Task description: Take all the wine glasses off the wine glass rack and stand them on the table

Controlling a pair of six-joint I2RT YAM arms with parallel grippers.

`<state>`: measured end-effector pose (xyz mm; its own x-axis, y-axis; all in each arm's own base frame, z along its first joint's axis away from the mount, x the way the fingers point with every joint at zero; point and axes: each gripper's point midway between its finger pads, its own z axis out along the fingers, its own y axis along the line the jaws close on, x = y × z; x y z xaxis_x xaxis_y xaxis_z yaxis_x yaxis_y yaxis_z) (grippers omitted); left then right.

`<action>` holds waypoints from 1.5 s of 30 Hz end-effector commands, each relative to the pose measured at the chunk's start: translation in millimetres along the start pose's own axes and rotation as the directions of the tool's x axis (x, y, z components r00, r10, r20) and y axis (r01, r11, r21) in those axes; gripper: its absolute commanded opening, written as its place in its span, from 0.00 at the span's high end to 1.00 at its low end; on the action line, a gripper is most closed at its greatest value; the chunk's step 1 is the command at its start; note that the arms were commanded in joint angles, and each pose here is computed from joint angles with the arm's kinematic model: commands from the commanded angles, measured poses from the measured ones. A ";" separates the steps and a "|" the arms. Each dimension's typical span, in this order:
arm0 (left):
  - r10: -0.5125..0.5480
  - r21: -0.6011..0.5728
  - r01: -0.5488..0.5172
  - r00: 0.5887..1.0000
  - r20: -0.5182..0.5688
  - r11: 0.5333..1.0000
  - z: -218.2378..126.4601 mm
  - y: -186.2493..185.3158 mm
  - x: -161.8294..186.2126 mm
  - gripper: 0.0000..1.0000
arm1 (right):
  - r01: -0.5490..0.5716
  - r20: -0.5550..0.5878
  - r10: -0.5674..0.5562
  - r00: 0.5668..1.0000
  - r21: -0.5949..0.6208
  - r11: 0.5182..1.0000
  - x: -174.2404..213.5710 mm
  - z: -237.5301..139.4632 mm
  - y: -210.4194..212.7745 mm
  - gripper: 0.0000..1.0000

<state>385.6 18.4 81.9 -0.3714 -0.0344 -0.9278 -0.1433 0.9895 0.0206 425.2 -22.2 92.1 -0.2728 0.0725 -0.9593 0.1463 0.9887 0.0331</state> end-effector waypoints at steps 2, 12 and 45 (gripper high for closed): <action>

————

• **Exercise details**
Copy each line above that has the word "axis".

• **Written answer**
`<state>`: measured end-effector pose (xyz mm; its own x-axis, y-axis; all in each arm's own base frame, z along its first joint's axis away from the mount, x the way the fingers point with every joint at zero; point and axes: each gripper's point midway between its finger pads, its own z axis out along the fingers, its own y axis along the line the jaws close on, x = y × z; x y z xaxis_x xaxis_y xaxis_z yaxis_x yaxis_y yaxis_z) (grippers omitted); left then right.
`<action>` holds waypoints from 1.5 s of 30 Hz end-effector commands, each relative to the pose measured at the chunk's start: translation in millimetres along the start pose's own axes and rotation as the directions of the tool's x axis (x, y, z components r00, r10, r20) and y axis (r01, r11, r21) in those axes; gripper: its absolute commanded opening, written as its place in its span, from 0.00 at the span's high end to 1.00 at its low end; on the action line, a gripper is most closed at its greatest value; the chunk's step 1 is the command at its start; note that the arms were commanded in joint angles, and each pose here is computed from joint angles with the arm's kinematic model: commands from the commanded angles, measured poses from the measured ones. A ";" separates the steps and a "|" the arms. Each dimension's typical span, in this order:

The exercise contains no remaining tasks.